● **WORK TO BE COMPLETED**
Please report how many lines in these records contain the string "light", and give nothing besides the number.

● **STUDY MATERIAL**
>>

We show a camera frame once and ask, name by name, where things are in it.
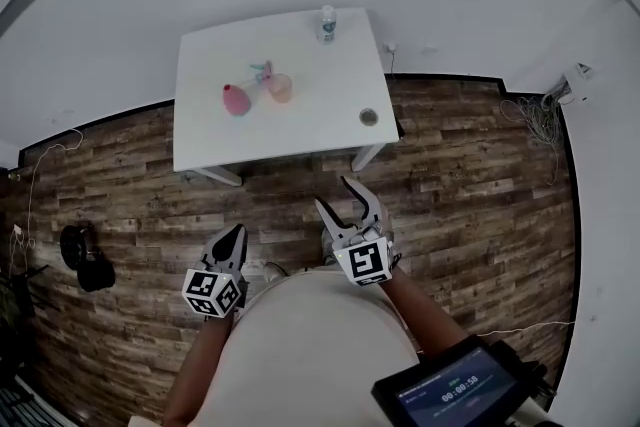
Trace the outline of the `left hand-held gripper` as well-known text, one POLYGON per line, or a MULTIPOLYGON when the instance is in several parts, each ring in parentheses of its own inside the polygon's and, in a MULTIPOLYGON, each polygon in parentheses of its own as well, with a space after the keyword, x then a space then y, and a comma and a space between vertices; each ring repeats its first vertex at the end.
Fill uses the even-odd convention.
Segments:
POLYGON ((199 315, 225 318, 244 306, 248 282, 240 273, 246 261, 248 234, 243 224, 229 226, 211 237, 202 250, 201 261, 224 272, 188 269, 181 295, 199 315))

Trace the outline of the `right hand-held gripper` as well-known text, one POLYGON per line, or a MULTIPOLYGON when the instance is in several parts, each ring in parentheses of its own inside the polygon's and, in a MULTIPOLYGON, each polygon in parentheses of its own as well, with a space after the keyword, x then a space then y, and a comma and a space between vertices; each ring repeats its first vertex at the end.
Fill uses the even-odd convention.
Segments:
POLYGON ((394 242, 387 237, 378 197, 355 179, 342 176, 347 190, 362 204, 362 229, 346 224, 322 198, 315 205, 332 243, 332 254, 349 281, 361 287, 392 279, 392 272, 402 258, 394 242))

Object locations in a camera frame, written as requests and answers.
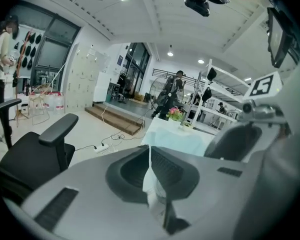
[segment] pink flower
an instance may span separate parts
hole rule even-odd
[[[174,114],[177,111],[177,108],[172,107],[169,109],[169,111],[170,111],[170,114]]]

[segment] white pole
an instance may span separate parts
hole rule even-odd
[[[209,71],[210,71],[211,68],[212,68],[212,59],[209,60],[208,71],[207,71],[207,73],[206,73],[206,76],[207,76],[207,77],[208,77],[208,74],[209,74]],[[202,94],[201,94],[201,97],[202,97],[202,95],[204,95],[206,89],[208,88],[208,83],[209,83],[209,80],[208,80],[208,78],[206,78],[205,83],[204,83],[204,87],[203,87],[203,92],[202,92]],[[199,106],[198,106],[198,108],[197,108],[197,110],[196,110],[196,112],[195,112],[194,118],[193,118],[193,120],[192,120],[192,125],[193,125],[194,127],[196,126],[197,119],[198,119],[198,116],[199,116],[199,113],[200,113],[200,111],[201,111],[201,108],[202,108],[203,103],[204,103],[204,102],[203,102],[203,100],[202,100],[202,98],[201,98],[201,99],[200,99],[200,102],[199,102]]]

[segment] stair
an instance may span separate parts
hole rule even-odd
[[[144,120],[143,117],[137,118],[112,107],[108,107],[105,110],[106,107],[106,105],[100,103],[93,104],[91,107],[86,107],[84,110],[100,120],[102,120],[103,117],[103,120],[106,124],[113,126],[127,134],[134,135],[140,130]]]

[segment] chair armrest
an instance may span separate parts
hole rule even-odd
[[[1,103],[0,104],[0,112],[21,103],[21,101],[22,100],[20,98],[14,98],[14,99],[11,99],[11,100]]]
[[[47,147],[55,147],[75,127],[79,117],[75,114],[66,114],[39,136],[39,143]]]

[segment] power strip
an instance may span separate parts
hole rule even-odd
[[[103,146],[100,145],[100,146],[97,146],[96,149],[94,149],[94,152],[96,153],[100,153],[102,151],[105,151],[106,149],[109,148],[109,145],[108,144],[104,144]]]

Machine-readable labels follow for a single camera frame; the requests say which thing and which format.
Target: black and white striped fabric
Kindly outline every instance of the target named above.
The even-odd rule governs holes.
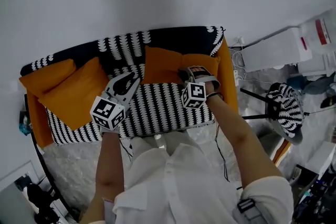
[[[140,31],[99,39],[57,52],[26,65],[24,76],[39,68],[66,59],[73,59],[77,68],[92,57],[100,63],[111,79],[124,72],[135,72],[144,78],[145,46],[174,50],[182,54],[215,55],[224,39],[221,26],[179,27]],[[209,124],[214,116],[204,104],[199,110],[182,107],[183,87],[172,83],[140,85],[130,103],[130,114],[120,125],[120,137],[147,136]],[[90,122],[72,131],[46,108],[48,123],[56,144],[100,141],[99,127]]]
[[[303,122],[303,114],[295,98],[294,89],[285,83],[274,83],[266,97],[281,103],[277,120],[283,131],[293,138],[295,131],[302,127]]]

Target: shirt pocket
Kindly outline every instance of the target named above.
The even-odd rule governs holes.
[[[138,184],[116,196],[113,213],[117,214],[118,208],[147,210],[147,199],[148,194],[146,184]]]

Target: person's left arm
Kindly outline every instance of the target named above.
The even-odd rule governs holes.
[[[81,224],[104,220],[103,199],[114,202],[124,191],[124,174],[118,134],[105,133],[96,172],[96,193]]]

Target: wrist strap
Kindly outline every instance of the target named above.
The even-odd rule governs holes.
[[[220,95],[220,97],[223,99],[223,96],[220,92],[212,92],[206,96],[206,100],[208,100],[211,96],[215,96],[215,95]]]

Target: white shirt
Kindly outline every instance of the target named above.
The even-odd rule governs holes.
[[[276,223],[290,222],[293,198],[284,178],[257,180],[240,197],[202,151],[180,144],[172,156],[153,148],[135,159],[113,212],[116,224],[237,223],[232,212],[240,199],[247,198],[262,203]]]

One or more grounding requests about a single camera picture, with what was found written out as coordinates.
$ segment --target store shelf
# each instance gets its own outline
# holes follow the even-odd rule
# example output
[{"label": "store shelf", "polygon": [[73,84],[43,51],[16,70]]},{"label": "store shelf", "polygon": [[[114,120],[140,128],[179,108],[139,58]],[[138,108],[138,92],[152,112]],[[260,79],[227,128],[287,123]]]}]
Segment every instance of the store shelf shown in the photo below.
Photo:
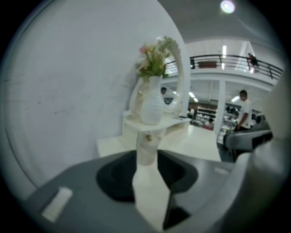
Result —
[{"label": "store shelf", "polygon": [[206,120],[203,120],[203,119],[197,119],[198,121],[201,121],[201,122],[208,122]]},{"label": "store shelf", "polygon": [[217,143],[223,144],[223,136],[218,136]]},{"label": "store shelf", "polygon": [[216,110],[213,110],[213,109],[210,109],[210,108],[198,107],[198,110],[199,110],[199,109],[216,112]]},{"label": "store shelf", "polygon": [[231,116],[231,117],[237,117],[236,115],[234,115],[234,114],[231,114],[231,113],[228,113],[228,112],[226,112],[224,115],[227,115],[227,116]]},{"label": "store shelf", "polygon": [[199,115],[197,115],[197,117],[202,117],[202,118],[206,118],[206,119],[210,119],[211,118],[211,117],[199,116]]},{"label": "store shelf", "polygon": [[227,130],[229,130],[231,127],[229,127],[229,126],[221,126],[221,128],[222,128],[222,129],[227,129]]},{"label": "store shelf", "polygon": [[208,113],[208,112],[204,112],[204,111],[198,111],[198,113],[202,113],[202,114],[205,114],[205,115],[210,115],[210,116],[216,116],[216,114],[212,114],[212,113]]},{"label": "store shelf", "polygon": [[236,123],[235,121],[229,120],[229,119],[224,119],[225,122],[229,122],[229,123]]}]

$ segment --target white shelf
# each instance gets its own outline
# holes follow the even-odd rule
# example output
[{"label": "white shelf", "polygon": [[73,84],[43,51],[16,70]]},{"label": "white shelf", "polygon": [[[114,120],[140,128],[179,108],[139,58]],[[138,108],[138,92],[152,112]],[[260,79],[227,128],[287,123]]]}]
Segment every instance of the white shelf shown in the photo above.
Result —
[{"label": "white shelf", "polygon": [[217,138],[217,143],[219,143],[219,144],[223,144],[223,137],[219,136],[219,137]]},{"label": "white shelf", "polygon": [[230,129],[231,127],[228,127],[228,126],[221,126],[221,128],[222,128],[222,129],[227,129],[227,130],[228,130],[228,129]]},{"label": "white shelf", "polygon": [[201,121],[201,122],[208,122],[208,121],[205,121],[205,120],[203,120],[203,119],[199,119],[199,121]]},{"label": "white shelf", "polygon": [[224,121],[231,122],[231,123],[235,123],[235,121],[232,121],[232,120],[229,120],[229,119],[224,119]]},{"label": "white shelf", "polygon": [[225,115],[228,115],[228,116],[231,116],[231,117],[237,117],[236,115],[234,115],[234,114],[231,114],[231,113],[225,113]]},{"label": "white shelf", "polygon": [[197,117],[202,117],[202,118],[207,118],[207,119],[210,119],[211,118],[211,117],[199,116],[199,115],[197,115]]},{"label": "white shelf", "polygon": [[[135,145],[128,140],[123,136],[97,139],[99,156],[135,150]],[[215,133],[192,125],[168,132],[158,148],[189,157],[221,162]]]},{"label": "white shelf", "polygon": [[198,110],[199,110],[199,109],[207,110],[207,111],[215,111],[215,112],[217,112],[217,110],[213,110],[213,109],[209,109],[209,108],[198,107]]},{"label": "white shelf", "polygon": [[212,115],[212,116],[216,116],[216,114],[213,114],[213,113],[208,113],[208,112],[204,112],[204,111],[198,111],[198,113],[202,113],[202,114],[207,114],[207,115]]},{"label": "white shelf", "polygon": [[139,120],[128,120],[125,118],[124,124],[131,127],[132,129],[134,129],[138,132],[146,132],[146,131],[163,130],[163,129],[167,129],[173,125],[185,123],[185,122],[190,122],[190,121],[191,121],[191,119],[189,119],[189,118],[175,119],[173,117],[163,117],[161,122],[158,125],[152,126],[152,125],[146,125]]}]

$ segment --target white pillar
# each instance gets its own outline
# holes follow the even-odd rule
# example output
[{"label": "white pillar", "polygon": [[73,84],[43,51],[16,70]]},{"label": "white pillar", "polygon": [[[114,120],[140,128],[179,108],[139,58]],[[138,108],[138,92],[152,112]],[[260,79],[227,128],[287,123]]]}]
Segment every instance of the white pillar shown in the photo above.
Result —
[{"label": "white pillar", "polygon": [[214,133],[216,134],[216,137],[218,137],[220,128],[222,125],[225,105],[226,105],[226,82],[224,80],[220,80],[217,115],[215,118],[215,125],[214,125]]}]

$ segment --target flower bouquet
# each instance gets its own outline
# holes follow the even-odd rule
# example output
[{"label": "flower bouquet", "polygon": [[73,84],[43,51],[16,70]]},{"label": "flower bouquet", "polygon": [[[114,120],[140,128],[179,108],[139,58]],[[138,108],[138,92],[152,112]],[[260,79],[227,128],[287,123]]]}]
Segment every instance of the flower bouquet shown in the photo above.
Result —
[{"label": "flower bouquet", "polygon": [[173,39],[164,36],[153,45],[144,44],[140,48],[140,53],[143,55],[135,64],[137,74],[144,82],[149,82],[151,76],[167,78],[165,59],[170,57],[170,45]]}]

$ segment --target white wall
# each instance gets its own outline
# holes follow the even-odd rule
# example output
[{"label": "white wall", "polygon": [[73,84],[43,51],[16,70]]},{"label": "white wall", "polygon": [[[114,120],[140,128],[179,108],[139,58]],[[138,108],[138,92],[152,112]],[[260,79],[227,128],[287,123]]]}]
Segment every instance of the white wall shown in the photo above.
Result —
[{"label": "white wall", "polygon": [[138,49],[161,35],[177,40],[190,75],[182,37],[156,0],[55,0],[37,15],[5,77],[8,133],[37,185],[95,158],[97,137],[121,134]]},{"label": "white wall", "polygon": [[241,40],[213,39],[187,43],[186,48],[189,56],[222,55],[222,47],[226,46],[226,54],[238,56],[243,43]]}]

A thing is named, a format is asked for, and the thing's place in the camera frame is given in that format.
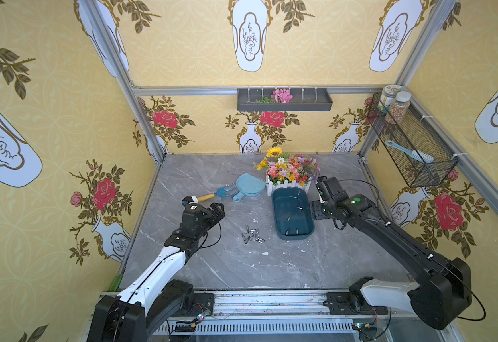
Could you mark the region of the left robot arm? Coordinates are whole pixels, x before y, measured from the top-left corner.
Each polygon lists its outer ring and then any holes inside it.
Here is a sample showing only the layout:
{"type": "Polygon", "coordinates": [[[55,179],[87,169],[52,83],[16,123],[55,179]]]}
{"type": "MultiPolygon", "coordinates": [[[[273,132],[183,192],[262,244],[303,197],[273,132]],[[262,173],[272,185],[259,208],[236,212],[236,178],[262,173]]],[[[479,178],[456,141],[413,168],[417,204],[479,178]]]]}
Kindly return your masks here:
{"type": "Polygon", "coordinates": [[[165,241],[154,262],[116,296],[95,307],[87,341],[147,341],[171,316],[189,312],[193,285],[174,276],[201,249],[200,240],[225,217],[222,203],[184,206],[179,228],[165,241]]]}

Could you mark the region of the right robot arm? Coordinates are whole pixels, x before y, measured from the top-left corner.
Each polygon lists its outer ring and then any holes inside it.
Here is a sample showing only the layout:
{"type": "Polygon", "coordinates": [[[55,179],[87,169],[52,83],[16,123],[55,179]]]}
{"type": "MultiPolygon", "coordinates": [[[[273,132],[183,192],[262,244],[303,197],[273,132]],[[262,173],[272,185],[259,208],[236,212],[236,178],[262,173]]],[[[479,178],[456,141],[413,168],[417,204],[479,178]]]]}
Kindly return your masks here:
{"type": "Polygon", "coordinates": [[[321,176],[316,184],[320,211],[372,238],[413,277],[411,282],[385,282],[366,276],[350,286],[360,306],[384,306],[411,312],[435,330],[445,329],[471,306],[471,268],[433,252],[397,224],[383,219],[377,205],[362,194],[352,197],[337,178],[321,176]]]}

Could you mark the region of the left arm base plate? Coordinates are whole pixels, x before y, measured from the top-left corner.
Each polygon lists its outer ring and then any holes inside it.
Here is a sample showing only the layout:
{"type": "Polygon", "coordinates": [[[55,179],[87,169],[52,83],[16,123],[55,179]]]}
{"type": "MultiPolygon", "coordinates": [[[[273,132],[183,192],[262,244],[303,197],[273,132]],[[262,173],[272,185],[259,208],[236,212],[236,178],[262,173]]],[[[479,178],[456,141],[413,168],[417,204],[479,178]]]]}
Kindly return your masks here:
{"type": "Polygon", "coordinates": [[[177,317],[196,318],[197,315],[209,311],[213,314],[215,306],[215,295],[212,292],[196,292],[193,295],[193,300],[187,309],[183,309],[177,313],[177,317]]]}

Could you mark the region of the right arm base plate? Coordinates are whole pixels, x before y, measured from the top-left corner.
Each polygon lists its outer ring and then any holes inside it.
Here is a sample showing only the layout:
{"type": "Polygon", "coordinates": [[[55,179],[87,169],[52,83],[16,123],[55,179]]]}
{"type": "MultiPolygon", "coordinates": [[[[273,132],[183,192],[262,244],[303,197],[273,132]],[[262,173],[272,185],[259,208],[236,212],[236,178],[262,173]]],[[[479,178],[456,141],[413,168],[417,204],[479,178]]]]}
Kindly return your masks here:
{"type": "Polygon", "coordinates": [[[339,315],[388,315],[385,306],[371,306],[365,299],[352,292],[327,292],[323,306],[333,316],[339,315]]]}

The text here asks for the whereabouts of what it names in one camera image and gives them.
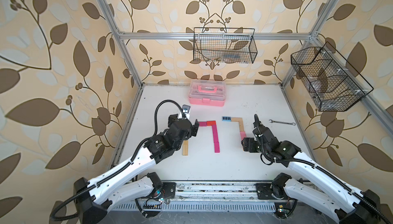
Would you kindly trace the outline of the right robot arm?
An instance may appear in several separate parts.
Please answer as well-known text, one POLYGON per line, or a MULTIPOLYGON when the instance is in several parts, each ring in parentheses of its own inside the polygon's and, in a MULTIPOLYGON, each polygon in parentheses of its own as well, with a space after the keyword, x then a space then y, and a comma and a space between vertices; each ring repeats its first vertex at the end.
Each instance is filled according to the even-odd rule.
POLYGON ((260 153, 265 165, 282 164, 314 185, 309 187, 280 173, 263 191, 264 194, 278 200, 288 197, 299 200, 338 224, 390 223, 381 211, 380 197, 376 193, 351 186, 313 161, 292 142, 279 141, 258 115, 254 116, 253 126, 253 137, 242 140, 244 151, 260 153))

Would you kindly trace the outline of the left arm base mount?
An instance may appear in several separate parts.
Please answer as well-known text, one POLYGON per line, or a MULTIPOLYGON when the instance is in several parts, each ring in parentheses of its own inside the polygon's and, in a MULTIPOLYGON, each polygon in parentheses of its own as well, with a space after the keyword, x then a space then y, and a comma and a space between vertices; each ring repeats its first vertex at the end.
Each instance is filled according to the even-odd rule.
POLYGON ((156 208, 162 206, 163 203, 168 204, 169 200, 175 197, 176 186, 175 182, 164 182, 162 186, 154 188, 152 193, 142 197, 143 208, 156 208))

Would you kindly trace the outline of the magenta block bottom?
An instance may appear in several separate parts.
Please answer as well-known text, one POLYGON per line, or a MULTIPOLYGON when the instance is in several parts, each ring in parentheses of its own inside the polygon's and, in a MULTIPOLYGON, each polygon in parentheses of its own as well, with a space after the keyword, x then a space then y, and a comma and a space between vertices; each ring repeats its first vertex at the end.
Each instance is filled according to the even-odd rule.
POLYGON ((220 144, 219 144, 219 142, 214 143, 214 150, 215 150, 215 153, 220 153, 220 144))

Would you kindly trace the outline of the wooden block horizontal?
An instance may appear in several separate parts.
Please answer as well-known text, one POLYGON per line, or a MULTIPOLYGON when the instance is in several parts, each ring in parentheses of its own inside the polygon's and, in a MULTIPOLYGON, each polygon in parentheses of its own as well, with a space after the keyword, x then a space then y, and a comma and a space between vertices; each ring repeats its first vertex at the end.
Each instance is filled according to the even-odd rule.
POLYGON ((231 118, 231 121, 232 121, 232 122, 242 123, 242 122, 243 122, 243 119, 240 118, 240 117, 232 117, 232 118, 231 118))

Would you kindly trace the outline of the red block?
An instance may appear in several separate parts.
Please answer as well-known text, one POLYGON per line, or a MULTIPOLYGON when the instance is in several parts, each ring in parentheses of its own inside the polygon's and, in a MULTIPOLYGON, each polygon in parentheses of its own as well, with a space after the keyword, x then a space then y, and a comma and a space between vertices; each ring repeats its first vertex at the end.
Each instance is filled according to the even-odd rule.
POLYGON ((216 125, 216 121, 207 121, 207 126, 214 126, 216 125))

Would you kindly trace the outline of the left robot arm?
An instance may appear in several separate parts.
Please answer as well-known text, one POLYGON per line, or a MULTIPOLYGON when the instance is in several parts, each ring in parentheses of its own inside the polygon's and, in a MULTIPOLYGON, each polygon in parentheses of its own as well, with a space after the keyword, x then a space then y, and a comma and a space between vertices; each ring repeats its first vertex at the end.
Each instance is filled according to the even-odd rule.
POLYGON ((190 106, 178 105, 179 114, 170 115, 168 128, 155 131, 142 140, 134 154, 104 174, 74 183, 74 195, 55 207, 50 220, 62 222, 77 218, 82 224, 97 224, 115 207, 132 199, 157 197, 162 192, 162 181, 156 173, 132 182, 144 170, 157 165, 181 149, 183 142, 196 136, 199 122, 189 120, 190 106))

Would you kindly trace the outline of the light pink block top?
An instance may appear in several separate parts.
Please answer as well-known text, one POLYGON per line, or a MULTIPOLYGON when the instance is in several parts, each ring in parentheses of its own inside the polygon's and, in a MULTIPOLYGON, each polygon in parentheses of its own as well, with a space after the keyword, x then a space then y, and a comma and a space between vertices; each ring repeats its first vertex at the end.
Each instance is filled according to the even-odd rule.
POLYGON ((244 131, 240 131, 240 136, 241 136, 241 141, 247 137, 246 133, 244 131))

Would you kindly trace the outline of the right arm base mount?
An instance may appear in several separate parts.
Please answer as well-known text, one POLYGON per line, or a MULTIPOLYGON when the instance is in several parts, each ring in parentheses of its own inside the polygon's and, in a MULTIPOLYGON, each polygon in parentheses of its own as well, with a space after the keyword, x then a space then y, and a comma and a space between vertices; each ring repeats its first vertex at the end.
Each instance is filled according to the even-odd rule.
POLYGON ((283 190, 280 192, 279 196, 275 196, 273 187, 270 183, 256 183, 255 188, 258 200, 294 200, 294 198, 287 196, 283 190))

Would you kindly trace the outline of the wooden dotted block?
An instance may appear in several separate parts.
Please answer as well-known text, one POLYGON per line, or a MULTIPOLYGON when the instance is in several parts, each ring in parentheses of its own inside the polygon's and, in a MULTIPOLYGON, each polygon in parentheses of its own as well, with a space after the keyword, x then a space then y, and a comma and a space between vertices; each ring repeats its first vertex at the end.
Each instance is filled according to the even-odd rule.
POLYGON ((238 121, 238 124, 239 124, 240 132, 244 132, 245 130, 244 130, 244 123, 243 123, 243 121, 238 121))

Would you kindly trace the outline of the blue striped block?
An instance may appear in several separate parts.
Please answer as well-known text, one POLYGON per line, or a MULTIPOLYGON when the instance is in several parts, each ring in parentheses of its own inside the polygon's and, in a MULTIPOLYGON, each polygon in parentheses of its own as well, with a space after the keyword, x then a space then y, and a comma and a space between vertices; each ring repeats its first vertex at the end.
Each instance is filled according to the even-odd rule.
POLYGON ((224 122, 231 122, 232 121, 232 117, 230 117, 230 116, 223 116, 222 117, 222 121, 224 121, 224 122))

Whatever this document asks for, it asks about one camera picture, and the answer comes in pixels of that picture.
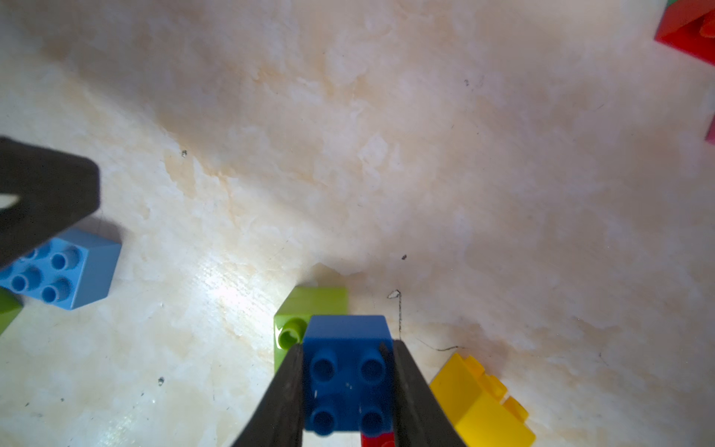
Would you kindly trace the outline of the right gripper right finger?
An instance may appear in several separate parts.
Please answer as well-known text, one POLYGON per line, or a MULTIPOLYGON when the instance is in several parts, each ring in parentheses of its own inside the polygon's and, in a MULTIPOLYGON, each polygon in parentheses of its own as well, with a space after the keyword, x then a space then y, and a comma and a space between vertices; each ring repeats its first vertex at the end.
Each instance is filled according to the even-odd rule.
POLYGON ((404 342, 393 341, 393 427, 397 446, 465 447, 404 342))

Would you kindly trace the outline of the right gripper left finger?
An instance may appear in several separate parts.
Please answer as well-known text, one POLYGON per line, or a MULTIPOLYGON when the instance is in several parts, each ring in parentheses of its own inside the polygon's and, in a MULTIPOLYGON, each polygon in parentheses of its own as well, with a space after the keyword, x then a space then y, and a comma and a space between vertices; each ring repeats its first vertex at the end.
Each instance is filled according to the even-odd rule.
POLYGON ((293 345, 233 447, 301 447, 305 426, 304 350, 293 345))

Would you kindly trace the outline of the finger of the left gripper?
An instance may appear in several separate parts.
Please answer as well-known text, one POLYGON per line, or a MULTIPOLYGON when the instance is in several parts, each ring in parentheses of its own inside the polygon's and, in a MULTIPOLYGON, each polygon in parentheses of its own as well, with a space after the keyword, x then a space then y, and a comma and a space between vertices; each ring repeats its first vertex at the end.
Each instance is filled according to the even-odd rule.
POLYGON ((18 197, 1 210, 5 267, 96 212, 101 172, 89 158, 3 136, 1 192, 18 197))

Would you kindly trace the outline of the light blue long brick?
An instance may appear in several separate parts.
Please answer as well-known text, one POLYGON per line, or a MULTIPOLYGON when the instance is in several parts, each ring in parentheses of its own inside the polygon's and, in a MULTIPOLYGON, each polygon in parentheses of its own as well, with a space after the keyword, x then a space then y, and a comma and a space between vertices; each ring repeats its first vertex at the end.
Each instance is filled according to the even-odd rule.
POLYGON ((74 310, 109 294, 121 244, 69 229, 1 271, 1 286, 15 294, 74 310))

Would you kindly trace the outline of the upside-down lime square brick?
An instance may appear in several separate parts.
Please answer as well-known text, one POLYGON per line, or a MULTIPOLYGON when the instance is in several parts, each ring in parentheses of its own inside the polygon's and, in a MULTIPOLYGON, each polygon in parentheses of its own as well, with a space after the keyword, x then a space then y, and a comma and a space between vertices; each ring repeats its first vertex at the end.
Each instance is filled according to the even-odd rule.
POLYGON ((273 318, 274 372, 277 372, 290 348, 303 342, 311 318, 347 314, 347 288, 295 287, 273 318))

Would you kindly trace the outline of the magenta square brick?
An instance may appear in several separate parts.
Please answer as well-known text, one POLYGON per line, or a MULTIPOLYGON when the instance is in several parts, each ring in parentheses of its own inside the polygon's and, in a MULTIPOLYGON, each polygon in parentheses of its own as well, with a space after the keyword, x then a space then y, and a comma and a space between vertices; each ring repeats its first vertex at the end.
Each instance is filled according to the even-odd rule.
POLYGON ((705 141, 707 143, 710 143, 711 145, 715 145, 715 118, 711 121, 711 124, 709 125, 705 141))

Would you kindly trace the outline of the red long brick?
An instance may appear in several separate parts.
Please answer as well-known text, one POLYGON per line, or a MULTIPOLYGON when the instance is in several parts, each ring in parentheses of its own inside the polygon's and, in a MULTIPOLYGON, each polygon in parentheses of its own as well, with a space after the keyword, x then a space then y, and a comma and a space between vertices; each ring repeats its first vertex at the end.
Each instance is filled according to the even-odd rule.
POLYGON ((714 65, 714 0, 668 1, 655 41, 714 65))

<<

● **WORKED SOLUTION**
2